**DESCRIPTION OF THE TASK**
Copy out each line below exactly as it appears.

**RAW DATA**
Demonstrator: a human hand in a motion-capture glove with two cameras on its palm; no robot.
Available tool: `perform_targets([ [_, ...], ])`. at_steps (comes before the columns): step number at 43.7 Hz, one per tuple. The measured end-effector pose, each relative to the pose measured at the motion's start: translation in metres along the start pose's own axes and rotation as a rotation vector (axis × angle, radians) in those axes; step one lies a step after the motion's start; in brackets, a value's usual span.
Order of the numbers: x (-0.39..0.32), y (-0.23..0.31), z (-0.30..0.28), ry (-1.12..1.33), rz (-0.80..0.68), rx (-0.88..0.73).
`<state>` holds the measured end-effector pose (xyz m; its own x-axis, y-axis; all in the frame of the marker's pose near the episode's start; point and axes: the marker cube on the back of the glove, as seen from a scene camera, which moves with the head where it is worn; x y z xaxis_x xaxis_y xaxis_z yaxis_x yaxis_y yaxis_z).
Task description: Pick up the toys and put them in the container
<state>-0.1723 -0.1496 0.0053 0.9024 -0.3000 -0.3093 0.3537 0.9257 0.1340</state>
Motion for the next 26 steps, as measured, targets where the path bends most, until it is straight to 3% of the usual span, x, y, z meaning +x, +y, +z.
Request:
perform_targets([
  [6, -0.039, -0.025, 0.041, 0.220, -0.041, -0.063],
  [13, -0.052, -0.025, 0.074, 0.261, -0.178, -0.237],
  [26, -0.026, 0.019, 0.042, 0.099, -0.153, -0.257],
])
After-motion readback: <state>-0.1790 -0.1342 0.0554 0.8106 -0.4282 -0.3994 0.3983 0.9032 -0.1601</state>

**ANSWER TO THE EXERCISE**
Demonstrator: a human hand in a motion-capture glove with two cameras on its palm; no robot.
Available tool: `perform_targets([ [_, ...], ])`. at_steps (comes before the columns): step number at 43.7 Hz, one per tuple. The measured end-effector pose, each relative to the pose measured at the motion's start: translation in metres along the start pose's own axes and rotation as a rotation vector (axis × angle, radians) in those axes; step one lies a step after the motion's start; in brackets, a value's usual span.
Order of the numbers: x (-0.39..0.32), y (-0.23..0.31), z (-0.30..0.28), ry (-1.12..1.33), rz (-0.80..0.68), rx (-0.88..0.73).
`<state>` holds the measured end-effector pose (xyz m; its own x-axis, y-axis; all in the frame of the marker's pose near the episode's start; point and axes: the marker cube on the back of the glove, as seen from a scene camera, which moves with the head where it is worn; x y z xaxis_x xaxis_y xaxis_z yaxis_x yaxis_y yaxis_z).
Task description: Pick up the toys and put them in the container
<state>-0.1723 -0.1496 0.0053 0.9024 -0.3000 -0.3093 0.3537 0.9257 0.1340</state>
Motion for the next 26 steps, as measured, targets where the path bends most, until it is straight to 3% of the usual span, x, y, z meaning +x, +y, +z.
Request:
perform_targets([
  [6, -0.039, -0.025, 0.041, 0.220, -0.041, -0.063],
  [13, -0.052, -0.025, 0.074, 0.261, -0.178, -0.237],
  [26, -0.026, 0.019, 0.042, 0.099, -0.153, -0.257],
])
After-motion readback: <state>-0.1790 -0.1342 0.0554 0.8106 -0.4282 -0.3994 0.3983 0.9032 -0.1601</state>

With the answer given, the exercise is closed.